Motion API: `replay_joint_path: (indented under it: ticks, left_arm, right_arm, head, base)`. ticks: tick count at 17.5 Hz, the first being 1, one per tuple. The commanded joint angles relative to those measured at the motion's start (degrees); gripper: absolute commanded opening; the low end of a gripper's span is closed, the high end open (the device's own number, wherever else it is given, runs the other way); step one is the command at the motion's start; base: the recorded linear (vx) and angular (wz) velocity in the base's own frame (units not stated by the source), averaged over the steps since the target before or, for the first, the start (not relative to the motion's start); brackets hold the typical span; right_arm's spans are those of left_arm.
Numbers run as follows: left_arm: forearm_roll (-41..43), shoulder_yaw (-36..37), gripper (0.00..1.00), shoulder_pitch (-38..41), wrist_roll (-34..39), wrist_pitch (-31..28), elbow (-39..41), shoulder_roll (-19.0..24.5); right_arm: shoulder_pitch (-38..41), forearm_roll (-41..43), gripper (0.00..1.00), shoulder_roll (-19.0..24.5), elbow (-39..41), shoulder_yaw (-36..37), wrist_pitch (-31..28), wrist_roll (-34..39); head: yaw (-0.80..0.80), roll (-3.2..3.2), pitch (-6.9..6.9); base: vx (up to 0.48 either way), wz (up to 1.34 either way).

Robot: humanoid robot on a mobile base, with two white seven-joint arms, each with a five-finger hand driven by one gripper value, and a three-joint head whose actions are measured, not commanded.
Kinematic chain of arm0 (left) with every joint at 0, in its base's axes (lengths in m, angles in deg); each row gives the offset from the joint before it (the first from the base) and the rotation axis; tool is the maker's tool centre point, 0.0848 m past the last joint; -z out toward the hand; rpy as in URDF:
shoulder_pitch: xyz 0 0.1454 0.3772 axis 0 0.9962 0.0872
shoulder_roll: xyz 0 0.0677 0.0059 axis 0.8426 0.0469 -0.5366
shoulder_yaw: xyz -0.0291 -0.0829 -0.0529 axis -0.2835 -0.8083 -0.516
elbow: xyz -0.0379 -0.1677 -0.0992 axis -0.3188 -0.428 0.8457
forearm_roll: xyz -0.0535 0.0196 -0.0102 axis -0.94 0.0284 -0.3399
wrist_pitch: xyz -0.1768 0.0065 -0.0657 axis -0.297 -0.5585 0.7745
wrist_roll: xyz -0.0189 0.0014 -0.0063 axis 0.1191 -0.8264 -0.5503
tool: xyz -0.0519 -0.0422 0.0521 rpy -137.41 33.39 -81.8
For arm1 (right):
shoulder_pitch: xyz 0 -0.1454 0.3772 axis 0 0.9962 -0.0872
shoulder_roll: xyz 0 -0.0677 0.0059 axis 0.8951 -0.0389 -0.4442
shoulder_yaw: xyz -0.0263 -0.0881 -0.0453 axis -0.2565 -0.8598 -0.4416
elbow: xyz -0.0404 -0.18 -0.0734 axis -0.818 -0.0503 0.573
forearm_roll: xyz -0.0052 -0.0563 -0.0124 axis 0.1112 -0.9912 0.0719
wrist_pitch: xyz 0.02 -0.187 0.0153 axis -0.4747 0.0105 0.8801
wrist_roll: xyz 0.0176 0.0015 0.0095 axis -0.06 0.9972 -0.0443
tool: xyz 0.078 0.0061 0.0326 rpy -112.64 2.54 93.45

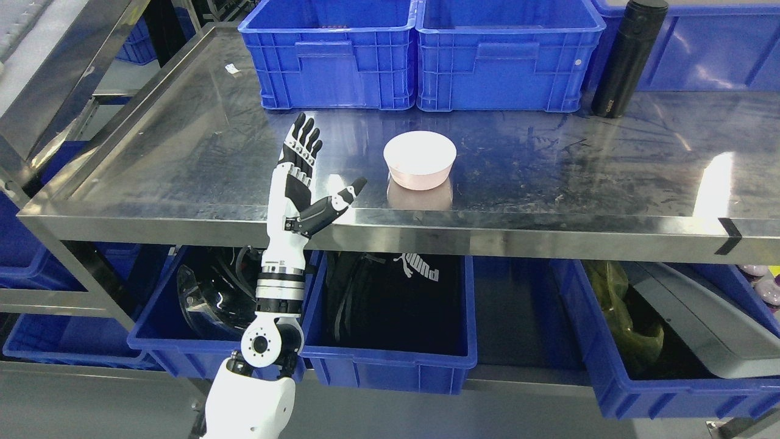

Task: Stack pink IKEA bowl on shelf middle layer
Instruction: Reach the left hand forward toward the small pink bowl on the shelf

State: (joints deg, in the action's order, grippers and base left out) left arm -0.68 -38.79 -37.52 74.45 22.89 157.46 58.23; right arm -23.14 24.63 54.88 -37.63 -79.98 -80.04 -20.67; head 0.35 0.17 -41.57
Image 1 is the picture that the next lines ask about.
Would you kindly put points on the green cloth item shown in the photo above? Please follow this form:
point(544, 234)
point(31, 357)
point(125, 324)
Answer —
point(635, 327)

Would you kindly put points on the black helmet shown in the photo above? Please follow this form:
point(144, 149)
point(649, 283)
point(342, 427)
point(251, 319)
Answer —
point(216, 290)

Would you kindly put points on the grey flat panel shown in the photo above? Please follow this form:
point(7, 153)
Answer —
point(715, 312)

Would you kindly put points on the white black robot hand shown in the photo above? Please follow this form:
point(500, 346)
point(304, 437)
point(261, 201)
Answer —
point(293, 216)

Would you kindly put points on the blue bin with bag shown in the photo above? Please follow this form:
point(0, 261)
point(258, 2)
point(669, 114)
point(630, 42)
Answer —
point(389, 370)

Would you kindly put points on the black tape strip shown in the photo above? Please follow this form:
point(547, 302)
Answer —
point(734, 236)

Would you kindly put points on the pink ikea bowl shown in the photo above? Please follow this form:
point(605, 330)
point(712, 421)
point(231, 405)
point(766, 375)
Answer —
point(419, 160)

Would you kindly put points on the blue bin lower right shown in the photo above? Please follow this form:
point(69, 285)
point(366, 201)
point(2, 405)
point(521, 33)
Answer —
point(621, 397)

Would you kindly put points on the black thermos bottle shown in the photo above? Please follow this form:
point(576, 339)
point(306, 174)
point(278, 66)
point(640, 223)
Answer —
point(636, 35)

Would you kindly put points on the blue crate top left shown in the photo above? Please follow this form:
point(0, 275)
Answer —
point(334, 54)

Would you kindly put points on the blue bin with helmet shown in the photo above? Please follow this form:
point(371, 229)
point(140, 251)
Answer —
point(162, 331)

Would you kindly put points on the black puma bag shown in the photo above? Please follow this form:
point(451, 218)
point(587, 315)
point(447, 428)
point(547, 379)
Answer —
point(403, 302)

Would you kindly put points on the steel shelf rack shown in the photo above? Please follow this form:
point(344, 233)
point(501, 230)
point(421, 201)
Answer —
point(49, 77)

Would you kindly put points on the blue crate top right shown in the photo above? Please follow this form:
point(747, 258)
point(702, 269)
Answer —
point(715, 46)

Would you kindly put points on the blue crate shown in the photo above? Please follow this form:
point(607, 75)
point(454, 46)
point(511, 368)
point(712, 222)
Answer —
point(504, 55)
point(715, 46)
point(334, 54)

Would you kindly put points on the stainless steel table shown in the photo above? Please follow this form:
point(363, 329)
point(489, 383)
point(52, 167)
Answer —
point(188, 161)

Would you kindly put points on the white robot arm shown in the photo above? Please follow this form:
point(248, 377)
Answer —
point(253, 393)

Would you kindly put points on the blue crate top middle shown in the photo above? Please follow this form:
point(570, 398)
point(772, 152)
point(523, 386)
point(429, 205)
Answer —
point(504, 55)

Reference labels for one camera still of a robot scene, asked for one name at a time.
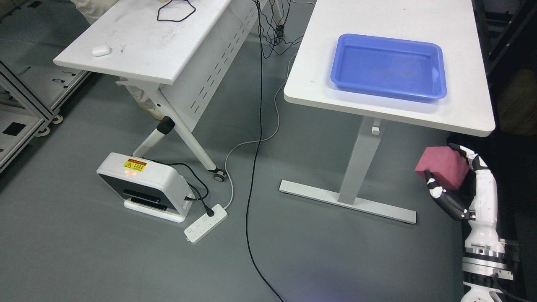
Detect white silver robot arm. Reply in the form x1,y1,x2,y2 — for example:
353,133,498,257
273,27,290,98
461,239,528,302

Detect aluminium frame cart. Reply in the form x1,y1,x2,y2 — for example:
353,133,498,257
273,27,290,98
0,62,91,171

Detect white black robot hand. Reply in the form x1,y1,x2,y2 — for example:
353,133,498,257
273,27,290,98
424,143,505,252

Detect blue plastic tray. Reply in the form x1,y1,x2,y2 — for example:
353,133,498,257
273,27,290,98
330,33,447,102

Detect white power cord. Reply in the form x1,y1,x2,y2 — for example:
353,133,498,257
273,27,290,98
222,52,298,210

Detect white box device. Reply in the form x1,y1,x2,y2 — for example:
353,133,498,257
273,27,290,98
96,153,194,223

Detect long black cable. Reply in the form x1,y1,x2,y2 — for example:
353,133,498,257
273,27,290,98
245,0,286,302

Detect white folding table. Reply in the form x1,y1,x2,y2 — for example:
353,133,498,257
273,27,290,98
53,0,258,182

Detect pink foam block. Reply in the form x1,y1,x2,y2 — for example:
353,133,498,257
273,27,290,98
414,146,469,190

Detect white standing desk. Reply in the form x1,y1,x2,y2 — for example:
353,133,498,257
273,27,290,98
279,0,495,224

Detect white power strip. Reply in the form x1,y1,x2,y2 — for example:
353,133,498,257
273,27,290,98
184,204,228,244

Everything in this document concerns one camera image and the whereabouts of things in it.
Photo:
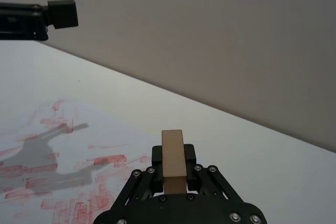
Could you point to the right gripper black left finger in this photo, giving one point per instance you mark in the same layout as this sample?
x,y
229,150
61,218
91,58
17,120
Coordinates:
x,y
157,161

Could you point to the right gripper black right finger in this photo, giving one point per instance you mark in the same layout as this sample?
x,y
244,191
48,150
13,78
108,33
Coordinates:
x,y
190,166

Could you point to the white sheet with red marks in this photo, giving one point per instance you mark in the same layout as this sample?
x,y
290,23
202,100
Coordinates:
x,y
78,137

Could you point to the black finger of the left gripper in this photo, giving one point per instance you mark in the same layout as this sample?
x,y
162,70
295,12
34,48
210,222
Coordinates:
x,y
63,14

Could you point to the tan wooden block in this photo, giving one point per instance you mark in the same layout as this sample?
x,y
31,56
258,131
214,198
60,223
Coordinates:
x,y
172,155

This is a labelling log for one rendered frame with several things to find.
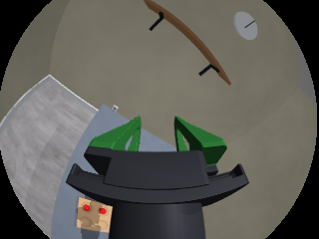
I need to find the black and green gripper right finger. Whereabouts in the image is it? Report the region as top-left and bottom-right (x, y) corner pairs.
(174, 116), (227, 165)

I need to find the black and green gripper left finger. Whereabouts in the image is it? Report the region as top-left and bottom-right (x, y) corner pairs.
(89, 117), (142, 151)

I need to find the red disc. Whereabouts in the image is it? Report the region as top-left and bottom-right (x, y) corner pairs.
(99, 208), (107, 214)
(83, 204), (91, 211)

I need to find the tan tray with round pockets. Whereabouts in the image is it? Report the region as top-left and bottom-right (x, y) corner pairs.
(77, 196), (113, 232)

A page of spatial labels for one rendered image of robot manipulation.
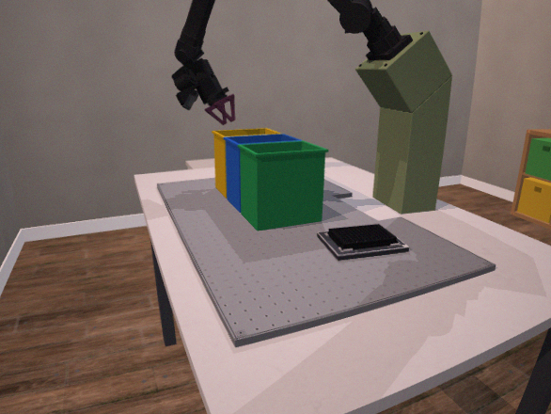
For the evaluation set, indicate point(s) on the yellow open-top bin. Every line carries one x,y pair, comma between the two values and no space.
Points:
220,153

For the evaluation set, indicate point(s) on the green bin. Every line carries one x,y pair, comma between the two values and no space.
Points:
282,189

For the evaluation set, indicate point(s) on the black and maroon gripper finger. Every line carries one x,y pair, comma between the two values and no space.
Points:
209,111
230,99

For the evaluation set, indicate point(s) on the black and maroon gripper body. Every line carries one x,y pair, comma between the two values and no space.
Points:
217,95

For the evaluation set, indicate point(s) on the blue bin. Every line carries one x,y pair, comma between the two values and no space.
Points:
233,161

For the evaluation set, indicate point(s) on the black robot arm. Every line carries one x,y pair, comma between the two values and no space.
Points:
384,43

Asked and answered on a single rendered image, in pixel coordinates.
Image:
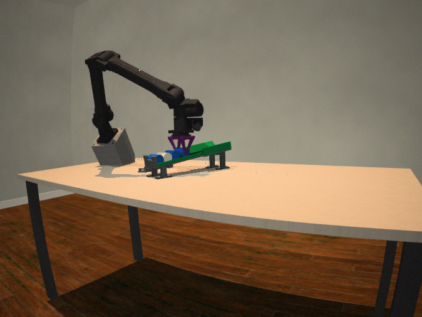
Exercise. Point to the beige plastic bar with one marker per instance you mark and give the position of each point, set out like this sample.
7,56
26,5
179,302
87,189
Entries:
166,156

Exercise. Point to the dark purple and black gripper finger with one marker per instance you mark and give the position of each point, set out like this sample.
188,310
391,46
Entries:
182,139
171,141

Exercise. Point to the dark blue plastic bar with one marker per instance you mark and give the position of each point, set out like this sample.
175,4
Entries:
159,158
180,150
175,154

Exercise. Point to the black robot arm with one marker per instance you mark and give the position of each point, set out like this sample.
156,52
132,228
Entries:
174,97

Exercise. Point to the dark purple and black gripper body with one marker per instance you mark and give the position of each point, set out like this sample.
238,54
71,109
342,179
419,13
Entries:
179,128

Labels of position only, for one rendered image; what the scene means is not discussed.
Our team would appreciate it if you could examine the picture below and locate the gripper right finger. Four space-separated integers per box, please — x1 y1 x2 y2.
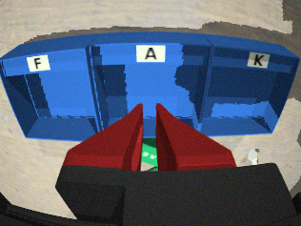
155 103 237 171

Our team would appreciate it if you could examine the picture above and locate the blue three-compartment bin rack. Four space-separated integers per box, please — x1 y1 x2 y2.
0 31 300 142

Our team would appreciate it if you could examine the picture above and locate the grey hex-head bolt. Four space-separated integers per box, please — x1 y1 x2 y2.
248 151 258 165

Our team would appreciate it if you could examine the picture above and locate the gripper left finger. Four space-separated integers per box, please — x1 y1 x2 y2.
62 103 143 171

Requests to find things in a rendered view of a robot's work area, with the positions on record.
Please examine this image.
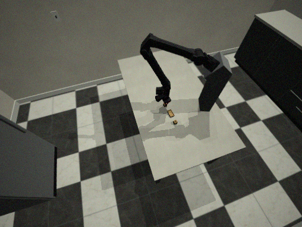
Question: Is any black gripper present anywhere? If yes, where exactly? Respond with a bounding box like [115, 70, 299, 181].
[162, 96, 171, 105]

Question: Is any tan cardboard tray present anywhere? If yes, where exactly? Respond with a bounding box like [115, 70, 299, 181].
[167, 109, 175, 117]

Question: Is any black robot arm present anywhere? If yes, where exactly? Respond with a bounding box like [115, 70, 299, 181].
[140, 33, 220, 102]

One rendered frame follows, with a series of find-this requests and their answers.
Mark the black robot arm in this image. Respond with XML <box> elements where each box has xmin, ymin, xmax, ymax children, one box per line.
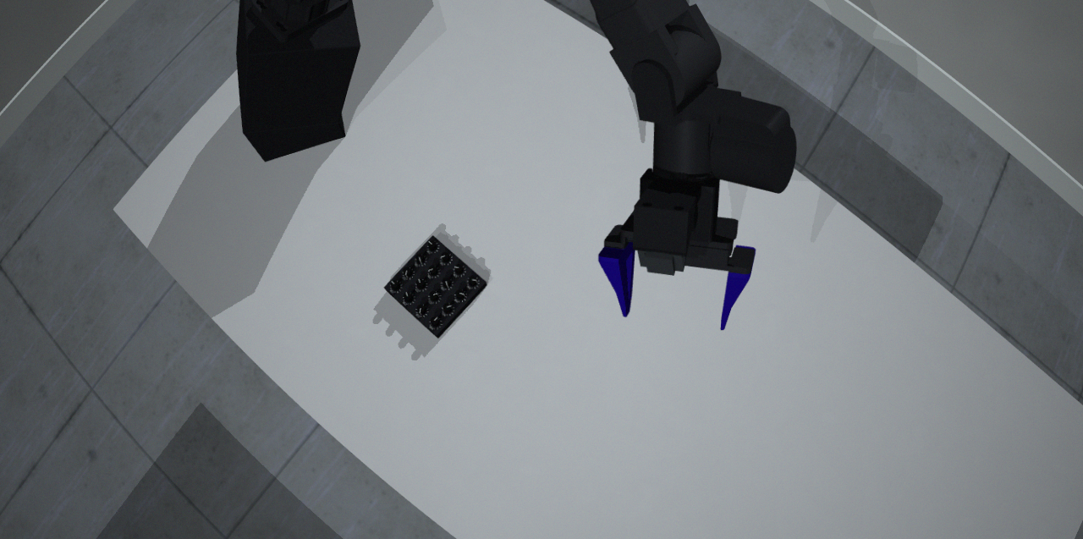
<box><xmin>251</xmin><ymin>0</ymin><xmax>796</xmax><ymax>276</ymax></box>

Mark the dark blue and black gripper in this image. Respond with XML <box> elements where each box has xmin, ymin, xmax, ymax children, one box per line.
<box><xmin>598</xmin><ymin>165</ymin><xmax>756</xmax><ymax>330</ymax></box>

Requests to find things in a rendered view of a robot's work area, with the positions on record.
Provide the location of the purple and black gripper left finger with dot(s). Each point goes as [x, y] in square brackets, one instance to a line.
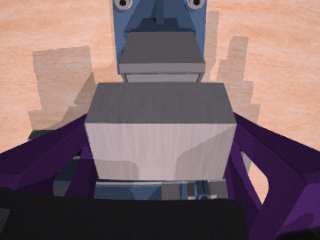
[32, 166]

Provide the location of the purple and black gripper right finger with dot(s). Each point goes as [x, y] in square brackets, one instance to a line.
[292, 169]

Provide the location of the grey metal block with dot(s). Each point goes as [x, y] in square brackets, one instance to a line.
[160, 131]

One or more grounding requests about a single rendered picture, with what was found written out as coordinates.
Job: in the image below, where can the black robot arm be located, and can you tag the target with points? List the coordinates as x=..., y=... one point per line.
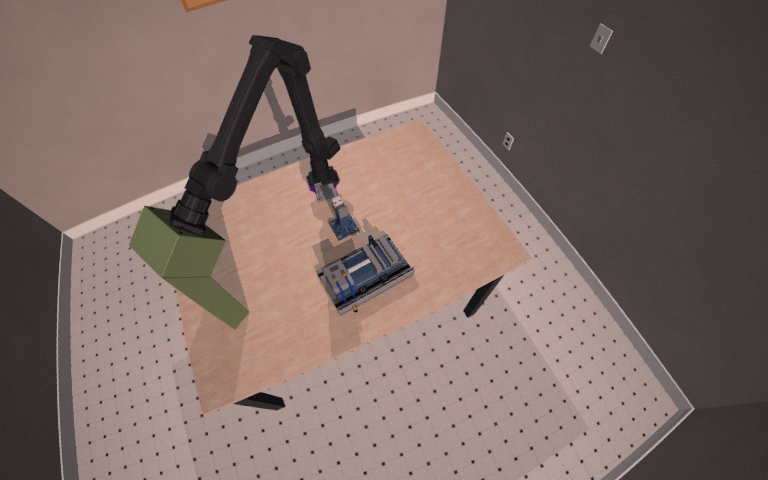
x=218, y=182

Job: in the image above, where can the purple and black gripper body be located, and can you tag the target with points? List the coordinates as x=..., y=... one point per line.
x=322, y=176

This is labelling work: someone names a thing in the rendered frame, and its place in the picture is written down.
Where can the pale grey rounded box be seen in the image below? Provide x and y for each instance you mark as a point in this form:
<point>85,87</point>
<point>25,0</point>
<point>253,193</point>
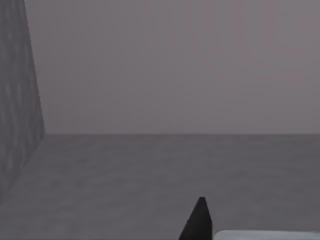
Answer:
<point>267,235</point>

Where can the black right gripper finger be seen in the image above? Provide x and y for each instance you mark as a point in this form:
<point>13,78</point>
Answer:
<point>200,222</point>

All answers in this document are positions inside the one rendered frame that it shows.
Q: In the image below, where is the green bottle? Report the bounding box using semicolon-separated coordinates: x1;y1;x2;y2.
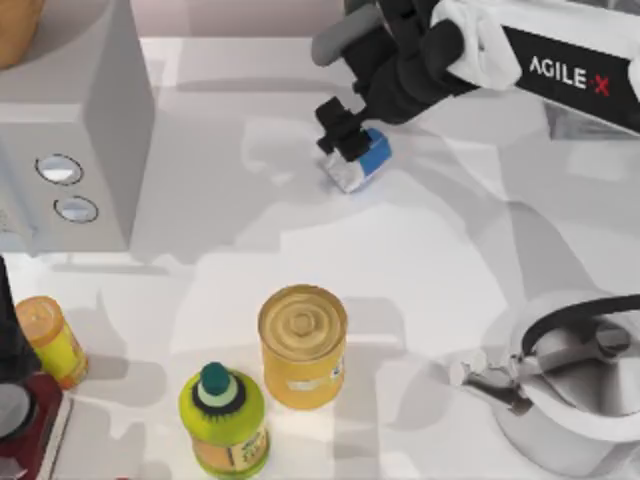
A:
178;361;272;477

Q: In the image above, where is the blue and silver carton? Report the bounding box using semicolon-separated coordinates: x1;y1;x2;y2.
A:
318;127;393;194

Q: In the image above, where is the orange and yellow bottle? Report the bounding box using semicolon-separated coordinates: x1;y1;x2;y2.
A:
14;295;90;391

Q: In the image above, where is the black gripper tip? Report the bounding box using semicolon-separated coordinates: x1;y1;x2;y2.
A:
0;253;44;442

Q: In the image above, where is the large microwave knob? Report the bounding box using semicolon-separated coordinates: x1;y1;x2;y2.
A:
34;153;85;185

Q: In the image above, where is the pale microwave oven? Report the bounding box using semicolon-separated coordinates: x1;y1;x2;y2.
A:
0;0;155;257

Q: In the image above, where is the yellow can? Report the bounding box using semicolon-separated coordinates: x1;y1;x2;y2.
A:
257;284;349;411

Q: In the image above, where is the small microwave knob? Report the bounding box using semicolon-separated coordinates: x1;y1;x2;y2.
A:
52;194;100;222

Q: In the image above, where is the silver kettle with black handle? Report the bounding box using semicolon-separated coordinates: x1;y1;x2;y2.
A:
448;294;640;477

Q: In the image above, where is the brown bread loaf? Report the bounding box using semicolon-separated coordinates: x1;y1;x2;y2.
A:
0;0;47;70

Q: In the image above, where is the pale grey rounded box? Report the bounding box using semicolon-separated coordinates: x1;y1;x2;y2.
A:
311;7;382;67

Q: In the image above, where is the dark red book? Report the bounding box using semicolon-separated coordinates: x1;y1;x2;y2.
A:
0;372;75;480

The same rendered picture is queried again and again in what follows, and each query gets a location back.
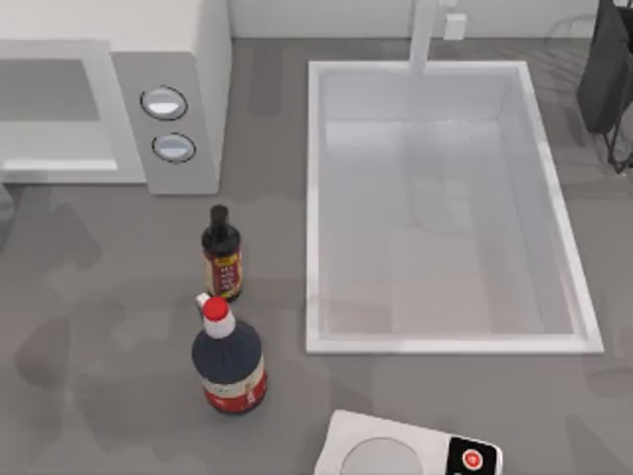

▸ **WHAT THE TASK REQUIRES**: Set down, exactly as they stand above, the lines starting with the line with "point(576, 339)" and going on through the line with "point(523, 386)", and no others.

▸ **TASK OUTPUT**:
point(576, 339)
point(306, 174)
point(278, 66)
point(640, 223)
Answer —
point(636, 35)

Would you kindly put points on the blue crate top left shown in the photo above? Please follow this form:
point(0, 275)
Answer —
point(334, 54)

Would you kindly put points on the blue bin with helmet shown in the photo above? Please follow this form:
point(371, 229)
point(140, 251)
Answer —
point(162, 331)

Would you kindly put points on the black puma bag shown in the photo above? Please follow this form:
point(451, 218)
point(587, 315)
point(447, 428)
point(547, 379)
Answer —
point(403, 302)

Would you kindly put points on the steel shelf rack shown in the photo above? Please follow this form:
point(344, 233)
point(501, 230)
point(421, 201)
Answer —
point(49, 77)

Would you kindly put points on the blue crate top right shown in the photo above? Please follow this form:
point(747, 258)
point(702, 269)
Answer —
point(715, 46)

Would you kindly put points on the blue crate shown in the photo above? Please follow this form:
point(607, 75)
point(454, 46)
point(511, 368)
point(712, 222)
Answer —
point(504, 55)
point(715, 46)
point(334, 54)

Would you kindly put points on the stainless steel table shown in the photo above? Please follow this form:
point(363, 329)
point(489, 383)
point(52, 167)
Answer —
point(188, 161)

Would you kindly put points on the white robot arm shown in the photo above? Please follow this form:
point(248, 377)
Answer —
point(253, 393)

Would you kindly put points on the blue crate top middle shown in the photo above? Please follow this form:
point(570, 398)
point(772, 152)
point(523, 386)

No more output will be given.